Hi Andy, Emmanuel,
The underflow problem can be solved by normalising the probabilities
at each node so that they never get too small. At each node, compute
the new probability vector v:
v = exp(Q t.l) * v.l * exp(Q t.r) * v.r
where t.l and t.r are the branch lengths for the left and right
daughters, and v.l and v.r are the probability vectors for these
branches. Normalise v by dividing by sum(v); this will become the
next initial condition. Now, just remember what you divided by, and
multiply these together as the final step for the likelihood (really,
sum the log of these to avoid the same issues). This is the algorithm
used by Mesquite for several of the likelihood calculations.
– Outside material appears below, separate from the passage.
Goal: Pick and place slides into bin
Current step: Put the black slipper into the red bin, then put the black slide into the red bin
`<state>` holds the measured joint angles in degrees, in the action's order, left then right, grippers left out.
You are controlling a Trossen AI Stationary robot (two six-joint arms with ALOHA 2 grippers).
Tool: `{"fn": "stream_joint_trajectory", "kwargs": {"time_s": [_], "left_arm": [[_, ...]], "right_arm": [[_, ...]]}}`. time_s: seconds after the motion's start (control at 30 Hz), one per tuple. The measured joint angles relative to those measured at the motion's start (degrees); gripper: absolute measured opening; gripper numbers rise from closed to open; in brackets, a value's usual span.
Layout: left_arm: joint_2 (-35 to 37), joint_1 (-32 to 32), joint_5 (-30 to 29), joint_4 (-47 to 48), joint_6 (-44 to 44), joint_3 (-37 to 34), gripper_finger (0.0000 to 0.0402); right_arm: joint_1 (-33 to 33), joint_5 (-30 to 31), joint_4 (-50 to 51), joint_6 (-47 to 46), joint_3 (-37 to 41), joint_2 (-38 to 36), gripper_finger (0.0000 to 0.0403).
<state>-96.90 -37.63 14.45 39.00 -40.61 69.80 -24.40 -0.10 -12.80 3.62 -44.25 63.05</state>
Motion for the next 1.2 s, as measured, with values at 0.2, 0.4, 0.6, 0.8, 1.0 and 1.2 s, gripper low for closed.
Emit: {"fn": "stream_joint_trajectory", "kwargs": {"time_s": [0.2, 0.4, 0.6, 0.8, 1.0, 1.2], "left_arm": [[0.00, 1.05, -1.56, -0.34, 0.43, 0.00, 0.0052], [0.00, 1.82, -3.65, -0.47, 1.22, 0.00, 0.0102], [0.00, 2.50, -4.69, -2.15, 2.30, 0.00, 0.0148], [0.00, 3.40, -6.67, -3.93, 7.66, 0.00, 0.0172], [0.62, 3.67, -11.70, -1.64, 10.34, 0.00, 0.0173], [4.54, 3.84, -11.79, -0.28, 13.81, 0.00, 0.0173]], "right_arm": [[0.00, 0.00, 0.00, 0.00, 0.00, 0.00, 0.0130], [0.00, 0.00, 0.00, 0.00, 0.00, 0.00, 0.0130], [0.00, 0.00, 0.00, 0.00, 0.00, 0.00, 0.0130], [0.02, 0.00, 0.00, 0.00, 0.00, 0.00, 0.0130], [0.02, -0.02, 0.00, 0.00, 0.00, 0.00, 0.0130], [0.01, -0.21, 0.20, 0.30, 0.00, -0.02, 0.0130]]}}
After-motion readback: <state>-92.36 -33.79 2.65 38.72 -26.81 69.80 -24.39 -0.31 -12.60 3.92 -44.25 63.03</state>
Replacing the dev() function within ace with the following function
agrees with the calculations from the original ace function and should
avoid underflow.
comp <- numeric(nb.tip + nb.node) # Storage...
dev <- function(p, output.liks = FALSE) {
Q[] <- c(p, 0)[rate]
diag(Q) <- -rowSums(Q)
for (i in seq(from = 1, by = 2, length.out = nb.node)) {
j <- i + 1
anc <- phy$edge[i, 1]
des1 <- phy$edge[i, 2]
des2 <- phy$edge[j, 2]
v.l <- expm(Q * phy$edge.length[i]) %*% liks[des1,]
v.r <- expm(Q * phy$edge.length[j]) %*% liks[des2,]
v <- v.l * v.r
comp[anc] <- sum(v)
liks[anc,] <- v / comp[anc]
}
if (output.liks)
liks[-(1:nb.tip), ]
else
-2 * sum(log(comp[-(1:nb.tip)]))
}
I separated out the matrix exponentiation, which can be done with
expm <- function(Q) {
tmp <- eigen(Q, symmetric = FALSE)
tmp$vectors %*% diag(exp(tmp$values)) %*% solve(tmp$vectors)
}
as in the original code, or
expm <- function(...) expm:::expm(..., method="Ward77")
which is faster, and possibly more stable, especially for large
matrices. It comes from the package expm, which is available here:
http://r-forge.r-project.org/projects/expm/
and can be installed by
install.packages("expm", repos="http://R-Forge.R-project.org")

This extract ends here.